Restoration of hippocampal adult neurogenesis by CDRI‐08 (Bacopa monnieri extract) relates with the recovery of BDNF–TrkB levels in male rats with moderate grade hepatic encephalopathy

Abstract

AbstractModulation of in vivo adult neurogenesis (AN) is an evolving concept in managing neurodegenerative diseases. CDRI‐08, a bacoside‐enriched fraction of Bacopa monnieri, has been demonstrated for its neuroprotective actions, but its effect on AN remains unexplored. This article describes the status of AN by monitoring neuronal stem cells (NSCs) proliferation, differentiation/maturation markers and BDNF–TrkB levels (NSCs signalling players) vs. the level of neurodegeneration and their modulations by CDRI‐08 in the hippocampal dentate gyrus (DG) of male rats with moderate grade hepatic encephalopathy (MoHE). For NSC proliferation, 10 mg/kg b.w. 5‐bromo‐2′‐deoxyuridine (BrdU) was administered i.p. during the last 3 days, and for the NSC differentiation study, it was given during the first 3 days to the control, the MoHE (developed by 100 mg/kg b.w. of thioacetamide i.p. up to 10 days) and to the MoHE male rats co‐treated with 350 mg/kg b.w. CDRI‐08. Compared with the control rats, the hippocampus DG region of MoHE rats showed significant decreases in the number of Nestin+/BrdU+ and SOX2+/BrdU+ (proliferating) and DCX+/BrdU+ and NeuN+/BrdU+ (differentiating) NSCs. This was consistent with a similar decline in BDNF+/TrkB+ NSCs.
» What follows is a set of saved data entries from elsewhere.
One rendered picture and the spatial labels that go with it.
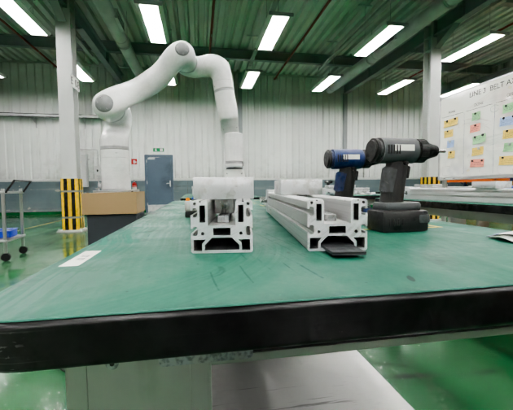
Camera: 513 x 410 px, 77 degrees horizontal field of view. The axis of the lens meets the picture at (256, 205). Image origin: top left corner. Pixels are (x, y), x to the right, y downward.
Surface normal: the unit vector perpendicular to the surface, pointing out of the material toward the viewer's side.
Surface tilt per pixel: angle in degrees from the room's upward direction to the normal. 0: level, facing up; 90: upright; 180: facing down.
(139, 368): 90
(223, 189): 90
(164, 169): 90
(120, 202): 90
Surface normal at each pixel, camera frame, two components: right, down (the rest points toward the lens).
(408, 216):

However, all these NSC marker positive cells were observed to be recovered to their control levels, with a concordant restoration of total cell numbers in the DG of the CDRI‐08‐treated MoHE rats. The findings suggest that the restoration of hippocampal AN by CDRI‐08 is consistent with the recovery of BDNF–TrkB‐expressing NSCs in the MoHE rat model of neurodegeneration.